Libération, n° 6811
REBONDS, lundi 7 avril 2003, p. 7

«Economiques»
Le retour de la course aux armements

PIKETTY Thomas

Un nouveau consensus est en passe de voir le jour en France : à droite, mais aussi à gauche, la hausse des dépenses militaires est de plus en plus souvent présentée comme une nécessité incontournable. Après la courte parenthèse de l’après guerre froide, il nous faudrait aujourd’hui entrer dans une nouvelle course aux armements, non plus entre les Etats-Unis et l’Union Soviétique, mais entre l’Europe et les Etats-Unis. Cette nécessité s’imposerait non seulement pour permettre à l’Europe de tenir son rang sur la scène internationale, mais également pour préserver nos chances dans la compétition technologique et économique avec l’Amérique. Est-ce bien sür ?

 

En 2002, les dépenses militaires atteignaient 2% du PIB dans l’Europe des 15 (2,5% en France et au Royaume-Uni, 1,5% en Allemagne et en Espagne), contre 3,3% aux Etats-Unis. Cet écart s’est élargi ces dernières années, et va s’accroître de nouveau en 2003, mais il reste sensiblement plus faible que ce qu’il était avant la chute du Mur : dans les années 1980, le budget de la défense représentait 6% du revenu national américain, contre à peine plus de 3% en Europe.

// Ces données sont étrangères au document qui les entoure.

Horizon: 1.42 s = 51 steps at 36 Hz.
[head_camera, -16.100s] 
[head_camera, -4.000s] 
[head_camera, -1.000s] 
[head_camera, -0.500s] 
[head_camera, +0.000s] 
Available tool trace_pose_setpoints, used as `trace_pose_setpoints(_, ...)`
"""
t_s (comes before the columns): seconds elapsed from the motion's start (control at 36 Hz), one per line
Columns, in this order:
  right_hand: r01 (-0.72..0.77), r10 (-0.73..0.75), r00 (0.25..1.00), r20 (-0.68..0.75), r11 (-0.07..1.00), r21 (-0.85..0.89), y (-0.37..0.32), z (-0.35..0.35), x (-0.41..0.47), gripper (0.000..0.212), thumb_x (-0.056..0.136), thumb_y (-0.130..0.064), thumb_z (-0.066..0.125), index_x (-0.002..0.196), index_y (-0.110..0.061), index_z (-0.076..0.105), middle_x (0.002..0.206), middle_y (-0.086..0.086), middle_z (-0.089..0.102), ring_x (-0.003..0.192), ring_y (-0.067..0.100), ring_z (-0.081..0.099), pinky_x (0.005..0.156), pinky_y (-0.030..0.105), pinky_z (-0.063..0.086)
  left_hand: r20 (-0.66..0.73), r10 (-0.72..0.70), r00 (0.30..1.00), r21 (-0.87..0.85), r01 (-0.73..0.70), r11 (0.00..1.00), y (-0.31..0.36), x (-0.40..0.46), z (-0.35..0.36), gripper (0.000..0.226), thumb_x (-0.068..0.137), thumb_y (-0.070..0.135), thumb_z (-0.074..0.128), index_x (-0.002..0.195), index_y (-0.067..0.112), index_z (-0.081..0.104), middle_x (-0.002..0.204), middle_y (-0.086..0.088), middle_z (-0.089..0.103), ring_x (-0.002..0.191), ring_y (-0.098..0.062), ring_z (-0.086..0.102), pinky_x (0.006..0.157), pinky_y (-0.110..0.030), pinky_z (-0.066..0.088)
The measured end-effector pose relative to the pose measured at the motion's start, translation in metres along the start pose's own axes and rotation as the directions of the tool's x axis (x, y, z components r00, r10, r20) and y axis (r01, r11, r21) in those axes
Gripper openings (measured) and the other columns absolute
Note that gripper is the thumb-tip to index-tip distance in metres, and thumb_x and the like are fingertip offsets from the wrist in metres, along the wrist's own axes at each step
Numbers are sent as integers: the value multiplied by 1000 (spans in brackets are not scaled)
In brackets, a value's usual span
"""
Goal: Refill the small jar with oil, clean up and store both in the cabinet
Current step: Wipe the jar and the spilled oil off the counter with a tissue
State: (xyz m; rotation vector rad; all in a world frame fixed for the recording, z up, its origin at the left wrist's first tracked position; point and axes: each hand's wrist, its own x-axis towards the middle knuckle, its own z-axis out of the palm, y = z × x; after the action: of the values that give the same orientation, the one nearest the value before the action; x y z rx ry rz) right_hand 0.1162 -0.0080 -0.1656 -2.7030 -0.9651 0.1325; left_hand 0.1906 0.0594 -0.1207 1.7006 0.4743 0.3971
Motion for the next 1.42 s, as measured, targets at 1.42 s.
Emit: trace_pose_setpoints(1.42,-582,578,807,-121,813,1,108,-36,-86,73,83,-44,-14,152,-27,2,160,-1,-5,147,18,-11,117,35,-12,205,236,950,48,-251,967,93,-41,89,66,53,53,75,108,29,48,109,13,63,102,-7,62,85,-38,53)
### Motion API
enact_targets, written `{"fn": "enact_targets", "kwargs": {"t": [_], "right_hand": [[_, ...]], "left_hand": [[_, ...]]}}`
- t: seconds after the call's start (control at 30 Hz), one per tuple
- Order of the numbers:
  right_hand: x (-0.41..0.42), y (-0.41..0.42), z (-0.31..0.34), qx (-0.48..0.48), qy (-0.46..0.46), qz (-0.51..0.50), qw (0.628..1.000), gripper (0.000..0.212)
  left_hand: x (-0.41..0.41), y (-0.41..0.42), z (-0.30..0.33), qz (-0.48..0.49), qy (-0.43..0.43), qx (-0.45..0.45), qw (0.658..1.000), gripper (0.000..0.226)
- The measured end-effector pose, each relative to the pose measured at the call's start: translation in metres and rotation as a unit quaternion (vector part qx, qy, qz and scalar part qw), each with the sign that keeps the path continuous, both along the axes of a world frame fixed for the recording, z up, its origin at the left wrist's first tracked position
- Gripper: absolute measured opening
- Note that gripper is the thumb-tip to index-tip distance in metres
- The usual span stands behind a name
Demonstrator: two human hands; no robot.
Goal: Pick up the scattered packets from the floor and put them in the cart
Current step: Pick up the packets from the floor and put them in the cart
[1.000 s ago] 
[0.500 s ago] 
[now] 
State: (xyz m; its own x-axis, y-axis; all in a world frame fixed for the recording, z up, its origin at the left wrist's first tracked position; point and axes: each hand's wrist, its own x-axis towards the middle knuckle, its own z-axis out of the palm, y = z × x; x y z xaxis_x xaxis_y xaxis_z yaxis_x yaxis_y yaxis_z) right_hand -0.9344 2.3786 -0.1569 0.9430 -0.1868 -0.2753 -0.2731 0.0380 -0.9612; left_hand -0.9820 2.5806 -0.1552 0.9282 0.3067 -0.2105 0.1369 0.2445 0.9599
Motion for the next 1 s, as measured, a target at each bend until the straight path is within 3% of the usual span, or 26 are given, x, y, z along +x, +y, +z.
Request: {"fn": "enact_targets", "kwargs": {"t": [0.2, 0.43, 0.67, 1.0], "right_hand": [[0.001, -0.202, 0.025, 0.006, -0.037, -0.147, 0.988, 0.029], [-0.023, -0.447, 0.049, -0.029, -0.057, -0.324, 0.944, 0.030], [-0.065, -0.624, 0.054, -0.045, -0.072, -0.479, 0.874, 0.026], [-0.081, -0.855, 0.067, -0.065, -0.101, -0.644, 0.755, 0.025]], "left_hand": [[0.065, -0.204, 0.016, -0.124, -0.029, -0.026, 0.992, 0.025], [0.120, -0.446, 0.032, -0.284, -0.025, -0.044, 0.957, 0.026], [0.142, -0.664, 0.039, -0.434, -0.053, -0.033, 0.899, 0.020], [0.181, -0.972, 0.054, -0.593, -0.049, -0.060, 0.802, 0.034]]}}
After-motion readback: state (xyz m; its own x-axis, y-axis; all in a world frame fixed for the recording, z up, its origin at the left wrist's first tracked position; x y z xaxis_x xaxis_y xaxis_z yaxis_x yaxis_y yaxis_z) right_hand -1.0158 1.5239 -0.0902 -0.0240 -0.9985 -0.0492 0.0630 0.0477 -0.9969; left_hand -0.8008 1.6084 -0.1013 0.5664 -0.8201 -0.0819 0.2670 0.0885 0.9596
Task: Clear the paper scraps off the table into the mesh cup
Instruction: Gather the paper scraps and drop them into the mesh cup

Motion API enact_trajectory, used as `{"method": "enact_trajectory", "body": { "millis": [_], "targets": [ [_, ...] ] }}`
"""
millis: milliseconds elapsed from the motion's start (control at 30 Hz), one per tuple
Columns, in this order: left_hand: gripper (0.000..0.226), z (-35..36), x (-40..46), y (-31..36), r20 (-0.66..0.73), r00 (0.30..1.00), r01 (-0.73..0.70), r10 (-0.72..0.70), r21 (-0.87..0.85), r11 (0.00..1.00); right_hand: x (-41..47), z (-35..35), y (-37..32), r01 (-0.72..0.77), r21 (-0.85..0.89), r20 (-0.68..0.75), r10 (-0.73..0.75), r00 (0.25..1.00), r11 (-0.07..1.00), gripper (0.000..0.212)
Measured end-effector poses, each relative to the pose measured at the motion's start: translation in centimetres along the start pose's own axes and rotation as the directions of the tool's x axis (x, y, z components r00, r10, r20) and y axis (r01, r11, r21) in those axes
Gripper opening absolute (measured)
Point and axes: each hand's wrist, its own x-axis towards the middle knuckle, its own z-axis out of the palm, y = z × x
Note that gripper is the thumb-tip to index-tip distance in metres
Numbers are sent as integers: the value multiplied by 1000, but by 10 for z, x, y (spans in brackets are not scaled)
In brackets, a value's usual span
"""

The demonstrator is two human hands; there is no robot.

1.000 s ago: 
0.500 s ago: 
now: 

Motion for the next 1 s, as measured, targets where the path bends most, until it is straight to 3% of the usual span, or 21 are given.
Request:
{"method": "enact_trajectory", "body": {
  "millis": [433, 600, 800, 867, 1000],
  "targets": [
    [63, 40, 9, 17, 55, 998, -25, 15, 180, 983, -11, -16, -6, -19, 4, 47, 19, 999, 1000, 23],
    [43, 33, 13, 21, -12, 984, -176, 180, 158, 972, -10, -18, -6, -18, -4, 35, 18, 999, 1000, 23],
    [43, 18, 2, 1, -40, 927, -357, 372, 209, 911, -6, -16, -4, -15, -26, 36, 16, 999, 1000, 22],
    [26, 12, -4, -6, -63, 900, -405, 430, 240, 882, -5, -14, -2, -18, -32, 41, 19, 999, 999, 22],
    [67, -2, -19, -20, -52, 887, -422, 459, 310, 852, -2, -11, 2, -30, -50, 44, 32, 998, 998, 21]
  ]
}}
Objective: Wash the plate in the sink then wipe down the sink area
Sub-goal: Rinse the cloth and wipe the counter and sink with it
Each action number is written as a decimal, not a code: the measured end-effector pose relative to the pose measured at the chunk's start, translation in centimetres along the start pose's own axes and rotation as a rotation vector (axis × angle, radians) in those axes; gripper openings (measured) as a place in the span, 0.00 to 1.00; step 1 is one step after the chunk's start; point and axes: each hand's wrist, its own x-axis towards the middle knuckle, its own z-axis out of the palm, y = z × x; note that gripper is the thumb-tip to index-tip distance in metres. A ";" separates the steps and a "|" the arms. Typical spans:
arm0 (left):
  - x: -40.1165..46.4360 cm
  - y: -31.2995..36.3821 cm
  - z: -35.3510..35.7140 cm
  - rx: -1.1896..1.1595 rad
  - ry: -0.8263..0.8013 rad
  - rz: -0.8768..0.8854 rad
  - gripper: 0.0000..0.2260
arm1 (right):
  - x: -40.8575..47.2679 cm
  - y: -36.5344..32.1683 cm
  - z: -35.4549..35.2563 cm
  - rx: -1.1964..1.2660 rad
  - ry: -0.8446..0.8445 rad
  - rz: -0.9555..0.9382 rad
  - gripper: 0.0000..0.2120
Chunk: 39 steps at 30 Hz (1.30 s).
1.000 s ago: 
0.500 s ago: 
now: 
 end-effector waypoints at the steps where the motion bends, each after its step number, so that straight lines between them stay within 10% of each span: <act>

En réalité, les Européens ont moins réduit leurs dépenses militaires que les Etats-Unis depuis 1989.

 

Surtout, il est important de réaliser l’ampleur des sacrifices qu’exigerait un rattrapage intégral sur le niveau américain. Pour fixer les idées, on peut rappeler que les recettes de l’impôt sur le revenu représentent actuellement moins de 3,5% du PIB en France. Une hausse de 1,5 points de PIB du budget de la défense équivaudrait à une augmentation de plus de 40% de l’impôt sur le revenu payé par chaque ménage! Ce qui est d’autant moins réaliste que les pays développés sont également pris dans une autre course-poursuite, celle du moins-disant fiscal. L’impôt sur le revenu rapportait plus de 4,5% du PIB au début des années 1990 (et près de 5% 10 ans plus tôt). Les baisses successives du barème survenues depuis 10 ans ont ainsi fait perdre plus d’un point de revenu national à l’Etat.

 

Dans un tel contexte, dégager des marges de manœuvres importantes pour l’armée entraînera inévitablement des coupes sombres dans les autres dépenses, dont certaines ont un impact nettement plus direct sur la compétitivité. Seule une petite fraction des dépenses militaires bénéficie directement à la recherche fondamentale, surtout dans un pays comme la France, où 60% du budget de la défense est absorbé par les dépenses de personnel, contre 35% aux Etats-Unis et au Royaume-Uni (la France compte près de 2 fois plus de soldats que la Grande Bretagne !). Le relâchement de la rigueur budgétaire dans le domaine militaire risque surtout de servir d’excuse pour ne pas fermer les bases et les casernes qui doivent l’être. Il serait probablement plus efficace de s’attaquer directement au déficit européen en matière de formation et de recherche.

 

En particulier, on oublie trop souvent que la totalité des dépenses consacrées à l’enseignement supérieur (Etat, collectivités locales et ménages réunis) ne représente qu’à peine 1,2% du PIB européen (1% en France et en Allemagne, 1,7% en Suède), contre 2,5% aux Etats-Unis. Si l’Europe parvenait à mobiliser 1,5 points de revenu national pour mener la bataille de la compétitivité avec les Etats-Unis et pour assurer le rayonnement de son modèle de développement dans le monde, elle ferait sans doute mieux de consacrer cette somme à son enseignement supérieur et à sa recherche plutôt qu’à son armée.

 

Thomas Piketty est directeur d'études à l'Ecole des hautes études en sciences sociales.